Five Plot Devices That Hurt Your Writing

A few weeks ago, I wrote a column about some of the more predictable stories that show up in fiction workshops. This week I’d like to do something similar: I want to discuss a few popular plot devices that cause our work more harm than good.

When I say "our" I'm trying to slip a disclosure statement in here: I have committed every single one of the narrative flubs listed below, many, many times. In a few cases (more on this later) I still find myself repeating them today, despite haranguing pleas from fellow writers, former teachers, and those unfortunate enough to spend holidays indoors with me. I think it’s healthy — liberating, even — for us to revel in our mistakes, if only because being able to identify our bad habits is a sure sign we're getting better. Most of the ideas I come up with fail miserably as stories on the first draft. Sometimes there's a good idea in there somewhere, but I’ve noticed that more than anything  — more than plot, more than character, more than dialogue — it’s the storytelling strategy that dooms my early drafts. Hopefully by compiling this list I can save you some trouble.  

Withholding vital details will make me sound more “literary”

This one took me years to get over. A lot of beginning writers abide by this strange belief that confusion is somehow complex, that by purposefully withholding essential information from a story we can make our work sound more “literary” by default. It doesn't work that way.

In tracing my own pathology, I think I adhered to this fallacy because, even several drafts in, I often didn’t know what my story was “about.” I guess I somehow hoped readers would take a shot in the dark and assemble some thematic connection out of the clues I had unintentionally put on the page. Needless to say this never happened, and while my work produced a lot of scratched heads, I never got two people to arrive at a unanimous (let alone compelling) conclusion by accident.

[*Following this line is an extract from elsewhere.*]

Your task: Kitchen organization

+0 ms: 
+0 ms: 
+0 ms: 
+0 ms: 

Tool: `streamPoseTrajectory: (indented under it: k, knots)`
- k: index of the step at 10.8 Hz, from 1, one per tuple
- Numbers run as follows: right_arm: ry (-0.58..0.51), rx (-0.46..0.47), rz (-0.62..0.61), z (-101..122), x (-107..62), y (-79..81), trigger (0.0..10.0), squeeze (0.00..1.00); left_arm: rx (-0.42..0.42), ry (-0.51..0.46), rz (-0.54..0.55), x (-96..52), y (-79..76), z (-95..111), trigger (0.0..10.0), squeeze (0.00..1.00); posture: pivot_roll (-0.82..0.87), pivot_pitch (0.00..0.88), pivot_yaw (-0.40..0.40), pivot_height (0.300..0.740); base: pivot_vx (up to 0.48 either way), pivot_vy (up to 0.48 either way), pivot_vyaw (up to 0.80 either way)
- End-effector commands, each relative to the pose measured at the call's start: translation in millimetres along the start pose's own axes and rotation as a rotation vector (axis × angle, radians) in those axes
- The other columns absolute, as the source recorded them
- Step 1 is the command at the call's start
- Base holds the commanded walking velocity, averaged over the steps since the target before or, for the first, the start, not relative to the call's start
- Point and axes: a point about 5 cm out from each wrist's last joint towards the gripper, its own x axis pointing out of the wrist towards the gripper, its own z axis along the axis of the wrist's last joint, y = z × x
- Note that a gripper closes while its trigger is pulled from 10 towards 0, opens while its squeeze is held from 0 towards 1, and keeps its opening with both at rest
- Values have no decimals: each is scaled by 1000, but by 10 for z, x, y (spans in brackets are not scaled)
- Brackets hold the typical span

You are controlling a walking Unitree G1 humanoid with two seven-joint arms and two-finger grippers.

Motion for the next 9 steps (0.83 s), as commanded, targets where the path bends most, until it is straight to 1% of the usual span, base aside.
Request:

The other — and, I think, more common — reason we do this is out of a general misunderstanding regarding the role negative space plays in narrative. A lot of us cut our teeth on writers like Raymond Carver, who often wrote stories that revolved around some unspoken, ostensibly “missing” element. It deserves mentioning that it’s very clear what these stories are “about.” The narrative, language and actions carefully orbit around a specific idea that, while missing from the page, can be found by tracing the characters’ actions to a central meaning that isn’t accessed through mere exposition. I think a lot of us took this lesson and somehow confused it to mean “good” storytelling is a process of deliberately making the plot fundamentals abstract. Obviously, this is a completely different concept, and a nutty one at that.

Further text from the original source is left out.